A clear next-step plan: The assistant identifies that py-spy (if available) would pinpoint the exact blocking location, and that the decode log around the stall moment and prefill transfer failure reasons are the key evidence to gather next.
The Thinking Process: A Model of Structured Debugging
The reasoning in this message exemplifies structured debugging under pressure. The assistant follows a clear pattern:
- Verify the obvious suspect first: Check if overlap-schedule is actually enabled. It's not. Move on.
- Use GPU utilization as a primary classifier: High utilization = collective desync; low utilization = transfer stall or thread death. The data clearly shows low utilization.
- Correlate multiple signals: Decode idle + prefill inflight-pinned + health 200 + no error logs = a specific failure signature. The assistant recognizes this as the NIXL transfer wedge family.
- Identify evidence gaps: The assistant knows it needs stack traces to confirm the exact blocking point.
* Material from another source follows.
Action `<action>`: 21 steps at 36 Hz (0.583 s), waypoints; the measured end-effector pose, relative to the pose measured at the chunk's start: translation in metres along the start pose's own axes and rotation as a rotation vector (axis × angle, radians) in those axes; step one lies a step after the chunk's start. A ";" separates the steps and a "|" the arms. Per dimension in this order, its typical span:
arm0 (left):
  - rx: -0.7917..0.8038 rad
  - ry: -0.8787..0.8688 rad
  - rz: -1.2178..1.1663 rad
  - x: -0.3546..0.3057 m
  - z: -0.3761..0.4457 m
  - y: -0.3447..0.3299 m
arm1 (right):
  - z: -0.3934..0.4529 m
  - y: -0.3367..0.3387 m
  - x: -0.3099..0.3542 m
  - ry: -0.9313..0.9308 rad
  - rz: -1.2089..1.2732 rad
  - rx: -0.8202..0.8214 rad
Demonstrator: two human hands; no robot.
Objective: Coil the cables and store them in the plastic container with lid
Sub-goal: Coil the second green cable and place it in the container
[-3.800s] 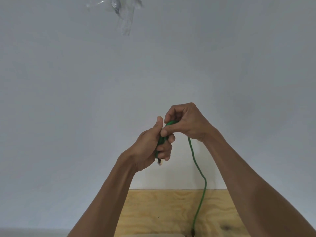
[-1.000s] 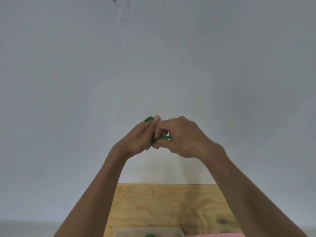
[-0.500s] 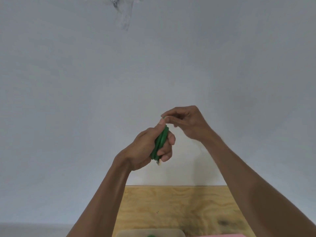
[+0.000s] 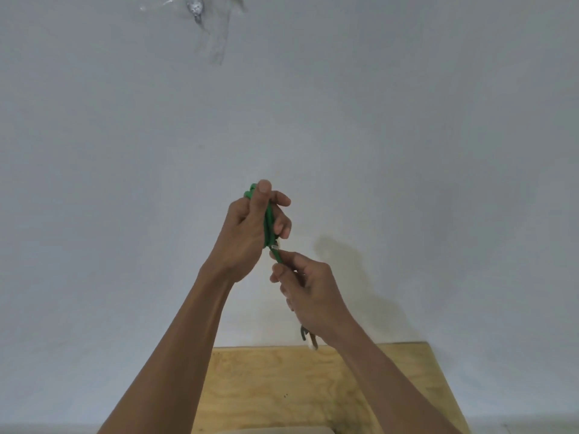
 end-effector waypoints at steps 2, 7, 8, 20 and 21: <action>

When py-spy is unavailable, it adapts by planning to examine transfer metrics and bootstrap logs instead.
- Maintain awareness of the timeline: The assistant notes that decode was working until 17:22:38, then stopped. This temporal anchor is crucial for correlating with other events (restart times, transfer failure counts).
- Resist premature conclusions: Despite having a strong hypothesis (NIXL transfer wedge), the assistant does not jump to a fix. It continues gathering evidence, recognizing that "the wedge is silent" and the exact mechanism needs to be confirmed before action.
Conclusion
The subject message at index 13580 is a compelling example of evidence-based incident response in a complex distributed system. The assistant demonstrates how systematic differential diagnosis—using GPU utilization, process state, queue metrics, and log patterns—can refute plausible but incorrect hypotheses and converge on the actual failure mechanism. The message's key insight—that idle GPUs rule out a TP desync and point to a NIXL transfer wedge—is the kind of diagnostic heuristics that experienced engineers develop over years of operating production systems.
The investigation continues in subsequent messages, where the assistant discovers the critical asymmetry: 21 transfer failures on prefill versus 1 on decode, and the decode restart cadence that degraded the NIXL bootstrap state. The ultimate fix—a full PD co-restart—preserves all the performance improvements while restoring stability. But the foundation for that fix is laid in this message, where the assistant correctly identifies the failure family and sets the course for the evidence-gathering that follows.
For engineers operating disaggregated serving systems, this message offers a reusable template for diagnosing PD handoff failures: check GPU utilization to classify the wedge, correlate decode idle time with prefill inflight metrics, verify that recent changes are actually live (not just assumed), and always prefer evidence over hunches—even when the hunch comes from a domain expert who has been deeply involved in every optimization.